Thanks David, I'm still going through all this stuff and working with windows cmd line logs from 4688 to find 'rare' events. Basically, malicious activity on the command line--
In this json it just hit the 'soft limit'
{
"job_id": "4thwincmd",
"job_type": "anomaly_detector",
"job_version": "6.0.0",
"description": "4th attempt at rare win cmd",
"create_time": 1511971135730,
"analysis_config": {
"bucket_span": "15m",
"detectors": [
{
"detector_description": "rare by "event_data.CommandLine"",
"function": "rare",
"by_field_name": "event_data.CommandLine",
"detector_rules": [],
"detector_index": 0
}
],
"influencers": [
"computer_name",
"event_data.CommandLine"
]
},
"data_description": {
"time_field": "@timestamp",
"time_format": "epoch_ms"
},
"model_snapshot_retention_days": 1,
"results_index_name": "custom-4thwincmd",
"data_counts": {
"job_id": "4thwincmd",
"processed_record_count": 20655561,
"processed_field_count": 39339059,
"input_bytes": 4168302624,
"input_field_count": 39339059,
"invalid_date_count": 0,
"missing_field_count": 1972063,
"out_of_order_timestamp_count": 0,
"empty_bucket_count": 36656,
"sparse_bucket_count": 2,
"bucket_count": 37870,
"earliest_record_timestamp": 1475600000994,
"latest_record_timestamp": 1509682819899,
"last_data_time": 1511972058487,
"latest_empty_bucket_timestamp": 1508674500000,
"latest_sparse_bucket_timestamp": 1508682600000,
"input_record_count": 20655561
},
"model_size_stats": {
"job_id": "4thwincmd",
"result_type": "model_size_stats",
"model_bytes": 2854754622,
"total_by_field_count": 3922953,
"total_over_field_count": 0,
"total_partition_field_count": 2,
"bucket_allocation_failures_count": 0,
"memory_status": "soft_limit",
"log_time": 1511972016000,
"timestamp": 1509678000000
},
"datafeed_config": {
"datafeed_id": "datafeed-4thwincmd",
"job_id": "4thwincmd",
"query_delay": "60s",
"frequency": "450s",
"indices": [
"winlogbeat-*"
],
"types": [
"wineventlog"
],
"query": {
"match_all": {
"boost": 1
}
},
"scroll_size": 1000,
"chunking_config": {
"mode": "auto"
},
"state": "started",
"node": {
"id": "qrSYXO4NRd-uq2rHT9_CwA",
"name": "qrSYXO4",
"ephemeral_id": "gsL-4RwXRduWEuBw6BTSYw",
"transport_address": "IPADDRESS:9300",
"attributes": {
"ml.max_open_jobs": "10",
"ml.enabled": "true"
}
}
},
"state": "opened",
"node": {
"id": "qrSYXO4NRd-uq2rHT9_CwA",
"name": "qrSYXO4",
"ephemeral_id": "gsL-4RwXRduWEuBw6BTSYw",
"transport_address": "IPADDRESS:9300",
"attributes": {
"ml.max_open_jobs": "10",
"ml.enabled": "true"
}
},
"open_time": "922s"
}

Hi Matt,

The reason why the job memory is so high is because there are so many (almost 4 million) instances of the by_field

Since your job is doing rare by "event_data.CommandLine", this indicates that the level of uniqueness of the command-lines is really high. I think I remember you saying before that there was a unique ID in each command line invocation. If this is the case, then you'll never be able to find rare command invocations.

Can you confirm this?

Hey Rich, I was just trying to deal with one error at a time...

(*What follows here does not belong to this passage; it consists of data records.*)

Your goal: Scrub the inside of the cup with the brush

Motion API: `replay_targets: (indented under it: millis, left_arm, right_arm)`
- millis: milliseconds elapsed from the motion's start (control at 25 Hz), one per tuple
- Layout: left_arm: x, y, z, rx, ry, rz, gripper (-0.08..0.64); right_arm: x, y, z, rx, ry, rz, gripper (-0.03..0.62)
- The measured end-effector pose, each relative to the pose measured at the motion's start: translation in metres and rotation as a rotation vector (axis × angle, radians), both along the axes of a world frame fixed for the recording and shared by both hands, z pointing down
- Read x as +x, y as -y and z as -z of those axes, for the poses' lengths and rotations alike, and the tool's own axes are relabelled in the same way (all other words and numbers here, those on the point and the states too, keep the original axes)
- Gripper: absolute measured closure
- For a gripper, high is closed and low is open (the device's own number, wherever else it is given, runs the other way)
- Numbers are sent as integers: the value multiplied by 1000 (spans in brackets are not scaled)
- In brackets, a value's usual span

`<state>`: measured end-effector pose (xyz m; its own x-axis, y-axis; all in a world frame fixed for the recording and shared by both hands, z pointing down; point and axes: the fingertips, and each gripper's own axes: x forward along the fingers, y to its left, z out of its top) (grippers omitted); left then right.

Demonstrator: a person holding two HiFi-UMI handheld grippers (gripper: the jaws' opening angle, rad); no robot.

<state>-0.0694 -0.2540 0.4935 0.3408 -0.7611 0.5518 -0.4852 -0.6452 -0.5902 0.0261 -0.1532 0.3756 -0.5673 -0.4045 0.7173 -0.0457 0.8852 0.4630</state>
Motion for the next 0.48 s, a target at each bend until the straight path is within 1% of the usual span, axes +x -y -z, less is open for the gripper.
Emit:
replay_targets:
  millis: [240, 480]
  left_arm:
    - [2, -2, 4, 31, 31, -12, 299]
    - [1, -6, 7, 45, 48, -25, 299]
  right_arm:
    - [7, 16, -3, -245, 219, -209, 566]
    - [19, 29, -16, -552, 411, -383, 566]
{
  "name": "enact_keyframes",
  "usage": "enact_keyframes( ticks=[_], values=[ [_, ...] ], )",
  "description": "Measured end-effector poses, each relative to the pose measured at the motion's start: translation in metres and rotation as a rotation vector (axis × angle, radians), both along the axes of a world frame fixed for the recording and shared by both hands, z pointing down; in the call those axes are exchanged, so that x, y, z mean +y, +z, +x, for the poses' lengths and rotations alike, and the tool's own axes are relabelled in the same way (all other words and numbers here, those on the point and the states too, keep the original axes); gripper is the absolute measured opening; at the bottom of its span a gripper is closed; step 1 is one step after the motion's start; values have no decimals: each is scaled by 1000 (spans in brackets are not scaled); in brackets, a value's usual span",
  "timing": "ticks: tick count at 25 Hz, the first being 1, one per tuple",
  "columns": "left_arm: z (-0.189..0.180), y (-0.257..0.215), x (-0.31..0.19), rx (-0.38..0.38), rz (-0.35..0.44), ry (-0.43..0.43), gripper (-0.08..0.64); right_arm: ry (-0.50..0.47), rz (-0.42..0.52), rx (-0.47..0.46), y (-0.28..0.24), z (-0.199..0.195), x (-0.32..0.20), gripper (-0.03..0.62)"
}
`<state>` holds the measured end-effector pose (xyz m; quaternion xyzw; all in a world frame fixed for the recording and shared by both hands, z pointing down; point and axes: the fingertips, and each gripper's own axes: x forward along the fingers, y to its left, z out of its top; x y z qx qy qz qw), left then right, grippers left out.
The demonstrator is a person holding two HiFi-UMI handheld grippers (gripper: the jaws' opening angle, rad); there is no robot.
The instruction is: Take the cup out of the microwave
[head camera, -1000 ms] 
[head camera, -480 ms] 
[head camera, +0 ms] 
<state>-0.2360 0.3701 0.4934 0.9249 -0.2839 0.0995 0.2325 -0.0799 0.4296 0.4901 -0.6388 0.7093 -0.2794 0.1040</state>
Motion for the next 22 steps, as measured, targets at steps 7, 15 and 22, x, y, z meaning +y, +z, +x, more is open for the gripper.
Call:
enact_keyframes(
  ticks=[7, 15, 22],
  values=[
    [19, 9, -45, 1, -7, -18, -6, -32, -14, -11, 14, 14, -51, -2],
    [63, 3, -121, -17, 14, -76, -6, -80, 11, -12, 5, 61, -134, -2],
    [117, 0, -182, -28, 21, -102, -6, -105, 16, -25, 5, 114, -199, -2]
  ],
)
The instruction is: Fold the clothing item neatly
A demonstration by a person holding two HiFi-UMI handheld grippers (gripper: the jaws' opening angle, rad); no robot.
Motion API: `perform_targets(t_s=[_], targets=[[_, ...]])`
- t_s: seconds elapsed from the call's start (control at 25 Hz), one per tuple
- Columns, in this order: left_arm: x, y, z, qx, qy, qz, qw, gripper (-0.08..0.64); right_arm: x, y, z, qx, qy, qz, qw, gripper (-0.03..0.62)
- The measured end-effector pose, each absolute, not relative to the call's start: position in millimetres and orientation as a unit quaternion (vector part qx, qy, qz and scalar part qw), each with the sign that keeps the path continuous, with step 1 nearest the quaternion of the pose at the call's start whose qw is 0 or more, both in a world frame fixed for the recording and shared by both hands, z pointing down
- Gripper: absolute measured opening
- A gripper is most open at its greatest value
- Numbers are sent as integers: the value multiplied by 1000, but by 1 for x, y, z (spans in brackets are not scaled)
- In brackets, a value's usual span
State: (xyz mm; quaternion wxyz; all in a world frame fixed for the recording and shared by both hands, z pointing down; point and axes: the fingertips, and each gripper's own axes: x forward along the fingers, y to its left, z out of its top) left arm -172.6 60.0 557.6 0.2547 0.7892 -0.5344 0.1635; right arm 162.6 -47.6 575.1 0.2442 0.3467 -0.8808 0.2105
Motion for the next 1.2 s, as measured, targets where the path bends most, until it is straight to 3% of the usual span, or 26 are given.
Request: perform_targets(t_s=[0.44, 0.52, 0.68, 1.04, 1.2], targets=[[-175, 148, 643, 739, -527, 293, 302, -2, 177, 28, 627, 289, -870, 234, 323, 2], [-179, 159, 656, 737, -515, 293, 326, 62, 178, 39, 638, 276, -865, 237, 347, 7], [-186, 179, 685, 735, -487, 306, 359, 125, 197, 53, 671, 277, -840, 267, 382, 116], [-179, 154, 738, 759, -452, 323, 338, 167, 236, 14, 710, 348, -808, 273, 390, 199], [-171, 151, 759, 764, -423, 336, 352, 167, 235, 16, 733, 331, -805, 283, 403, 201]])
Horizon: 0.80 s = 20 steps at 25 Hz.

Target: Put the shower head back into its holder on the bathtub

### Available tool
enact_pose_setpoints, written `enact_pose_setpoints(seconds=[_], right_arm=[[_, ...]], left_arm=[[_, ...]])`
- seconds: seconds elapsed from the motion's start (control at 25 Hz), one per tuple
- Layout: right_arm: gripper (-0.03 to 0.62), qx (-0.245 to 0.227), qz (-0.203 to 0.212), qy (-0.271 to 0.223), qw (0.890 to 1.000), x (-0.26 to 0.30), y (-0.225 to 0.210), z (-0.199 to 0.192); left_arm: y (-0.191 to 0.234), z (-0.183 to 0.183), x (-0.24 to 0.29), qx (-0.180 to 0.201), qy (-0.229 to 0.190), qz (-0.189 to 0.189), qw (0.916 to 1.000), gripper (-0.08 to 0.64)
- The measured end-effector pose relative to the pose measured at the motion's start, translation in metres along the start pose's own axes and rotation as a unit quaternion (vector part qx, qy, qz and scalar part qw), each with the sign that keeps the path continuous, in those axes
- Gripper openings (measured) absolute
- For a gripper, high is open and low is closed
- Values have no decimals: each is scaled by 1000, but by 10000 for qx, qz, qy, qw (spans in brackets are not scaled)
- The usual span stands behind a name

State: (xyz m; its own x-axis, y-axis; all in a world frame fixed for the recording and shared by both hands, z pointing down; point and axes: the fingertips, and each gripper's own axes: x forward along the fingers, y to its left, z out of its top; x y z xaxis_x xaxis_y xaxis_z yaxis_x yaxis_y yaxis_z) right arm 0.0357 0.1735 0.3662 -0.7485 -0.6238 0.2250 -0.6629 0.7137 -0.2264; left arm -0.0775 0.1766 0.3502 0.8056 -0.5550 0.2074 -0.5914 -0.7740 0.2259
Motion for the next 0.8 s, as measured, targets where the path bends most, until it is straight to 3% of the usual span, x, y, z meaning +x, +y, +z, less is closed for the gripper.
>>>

I've added some filters to logstash to remove some of the ones with unique ID's and there still seems to be a lot in there, so I'm starting to think the 'rare' function may not be the way to go with this.

There has to be a way though, not giving up.

This topic was automatically closed 28 days after the last reply. New replies are no longer allowed.